Importers elsewhere in the EU that rely on Polish soft fruit inputs – notably Germany, the Nordics and some Western European juice and yoghurt manufacturers – may need to diversify sourcing, turning to alternative origins such as the Baltic states or the Balkans where crops are less affected. That could raise procurement costs and complicate logistics if replacement volumes travel longer distances or via more congested corridors.
Within Poland, the combination of drought and heat is likely to accelerate regional differentiation. Cooler, better‑watered northern and north‑eastern areas may gain relative importance as suppliers of fruit, fodder and grains, while more drought‑prone southern zones see higher production risk and insurance needs.
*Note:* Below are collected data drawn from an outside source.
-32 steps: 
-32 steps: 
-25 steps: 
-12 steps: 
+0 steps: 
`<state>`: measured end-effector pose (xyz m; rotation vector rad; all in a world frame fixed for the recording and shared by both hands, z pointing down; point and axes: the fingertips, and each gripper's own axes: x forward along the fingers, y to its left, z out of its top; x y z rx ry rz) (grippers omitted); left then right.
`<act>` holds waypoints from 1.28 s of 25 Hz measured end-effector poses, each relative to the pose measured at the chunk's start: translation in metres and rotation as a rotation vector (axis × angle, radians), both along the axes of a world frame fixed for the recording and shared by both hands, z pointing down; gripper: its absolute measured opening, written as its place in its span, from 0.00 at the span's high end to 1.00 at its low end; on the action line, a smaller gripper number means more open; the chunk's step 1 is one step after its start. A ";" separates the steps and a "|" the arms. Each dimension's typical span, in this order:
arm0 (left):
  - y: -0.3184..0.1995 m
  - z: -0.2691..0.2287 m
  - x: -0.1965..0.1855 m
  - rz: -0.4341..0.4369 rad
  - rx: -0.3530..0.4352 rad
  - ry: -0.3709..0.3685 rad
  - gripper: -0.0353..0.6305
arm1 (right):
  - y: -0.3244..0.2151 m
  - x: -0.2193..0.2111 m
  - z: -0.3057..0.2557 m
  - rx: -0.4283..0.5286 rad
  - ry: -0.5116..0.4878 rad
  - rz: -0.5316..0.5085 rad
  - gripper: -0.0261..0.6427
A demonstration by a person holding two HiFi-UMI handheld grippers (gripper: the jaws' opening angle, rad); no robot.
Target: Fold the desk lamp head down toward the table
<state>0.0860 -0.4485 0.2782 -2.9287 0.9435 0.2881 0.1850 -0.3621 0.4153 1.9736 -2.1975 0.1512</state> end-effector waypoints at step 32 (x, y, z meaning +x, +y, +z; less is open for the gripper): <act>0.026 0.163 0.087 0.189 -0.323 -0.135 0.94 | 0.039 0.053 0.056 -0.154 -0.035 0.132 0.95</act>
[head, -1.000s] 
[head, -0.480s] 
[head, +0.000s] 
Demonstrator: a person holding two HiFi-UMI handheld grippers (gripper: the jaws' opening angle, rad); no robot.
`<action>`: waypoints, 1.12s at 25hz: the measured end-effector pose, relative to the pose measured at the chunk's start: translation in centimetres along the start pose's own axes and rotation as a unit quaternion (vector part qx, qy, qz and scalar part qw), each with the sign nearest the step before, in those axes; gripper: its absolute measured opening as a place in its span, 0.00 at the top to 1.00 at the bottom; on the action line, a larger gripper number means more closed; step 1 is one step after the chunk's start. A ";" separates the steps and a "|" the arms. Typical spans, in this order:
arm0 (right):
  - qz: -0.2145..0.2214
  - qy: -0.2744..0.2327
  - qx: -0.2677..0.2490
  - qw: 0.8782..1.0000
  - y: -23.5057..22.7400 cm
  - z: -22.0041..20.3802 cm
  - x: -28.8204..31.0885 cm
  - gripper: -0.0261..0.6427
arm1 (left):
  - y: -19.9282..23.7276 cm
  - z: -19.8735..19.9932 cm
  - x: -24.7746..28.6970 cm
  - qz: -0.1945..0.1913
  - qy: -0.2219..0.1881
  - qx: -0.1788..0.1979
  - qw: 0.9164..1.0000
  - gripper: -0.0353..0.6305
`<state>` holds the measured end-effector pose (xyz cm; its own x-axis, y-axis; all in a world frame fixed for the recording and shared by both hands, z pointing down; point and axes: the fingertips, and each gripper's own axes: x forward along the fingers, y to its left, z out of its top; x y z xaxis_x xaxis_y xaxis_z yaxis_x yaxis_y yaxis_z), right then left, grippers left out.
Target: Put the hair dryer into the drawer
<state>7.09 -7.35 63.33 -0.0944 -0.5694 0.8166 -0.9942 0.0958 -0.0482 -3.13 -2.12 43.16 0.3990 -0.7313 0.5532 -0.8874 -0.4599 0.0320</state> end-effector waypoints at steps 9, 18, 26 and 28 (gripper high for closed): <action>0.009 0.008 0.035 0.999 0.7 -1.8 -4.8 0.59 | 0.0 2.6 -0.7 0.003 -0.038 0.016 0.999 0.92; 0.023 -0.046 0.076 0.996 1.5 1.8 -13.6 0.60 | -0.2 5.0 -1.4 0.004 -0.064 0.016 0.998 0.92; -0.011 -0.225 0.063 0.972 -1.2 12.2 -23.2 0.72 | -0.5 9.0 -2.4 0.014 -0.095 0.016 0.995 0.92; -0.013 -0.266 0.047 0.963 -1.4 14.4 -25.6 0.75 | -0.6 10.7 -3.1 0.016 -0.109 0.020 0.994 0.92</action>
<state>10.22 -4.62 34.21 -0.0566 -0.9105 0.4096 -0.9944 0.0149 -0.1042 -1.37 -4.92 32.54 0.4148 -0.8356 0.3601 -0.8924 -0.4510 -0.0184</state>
Over time, this may shift investment in storage, processing and logistics infrastructure towards regions perceived as more climate‑resilient.
Market Outlook
In the short term, traders should anticipate continued firmness and volatility in Polish and regional berry markets as damage assessments are refined and quality‑sorted volumes move through the system. Spot differentials between premium and secondary grades are likely to widen, with processors bidding up for sound fruit that meets strict specifications and retailers adjusting promotions to reflect constrained supply.
For grains, oilseeds and livestock, the immediate data signal from EU institutions remains relatively benign, but market participants are increasingly sceptical that pre‑heatwave forecasts capture the full impact of current stress. Basis levels and risk premiums on nearby positions may therefore remain elevated until clearer yield and quality data emerge from field reporting and official updates.
Operationally, the event underscores the need for enhanced cooling capacity, flexible harvest logistics and more granular weather‑linked risk management tools. Buyers may increasingly use heat stress indicators and soil moisture data, alongside traditional crop reports, to time purchases and hedge exposure to sudden quality downgrades or localised crop failures.
CMB Market Insight
The current heatwave is a stress test for Poland’s role as a key soft fruit and horticultural supplier to Europe, exposing how quickly extreme temperatures can erode both yields and commercial quality even in well‑established production systems. For commodity markets, the episode is less about outright shortages at this stage and more about variability, quality risk and the cost of maintaining reliable supply under more volatile weather regimes.
Strategically, traders, processors and retailers with exposure to Polish and Central European supply chains should treat extreme heat as a core structural risk, on par with frost and drought, and reflect it in contracts, sourcing diversification and investment decisions. Those who can combine flexible logistics, robust cold‑chain infrastructure and active weather‑linked hedging will be best placed to navigate increasingly frequent temperature shocks without major disruption to trade flows or margins.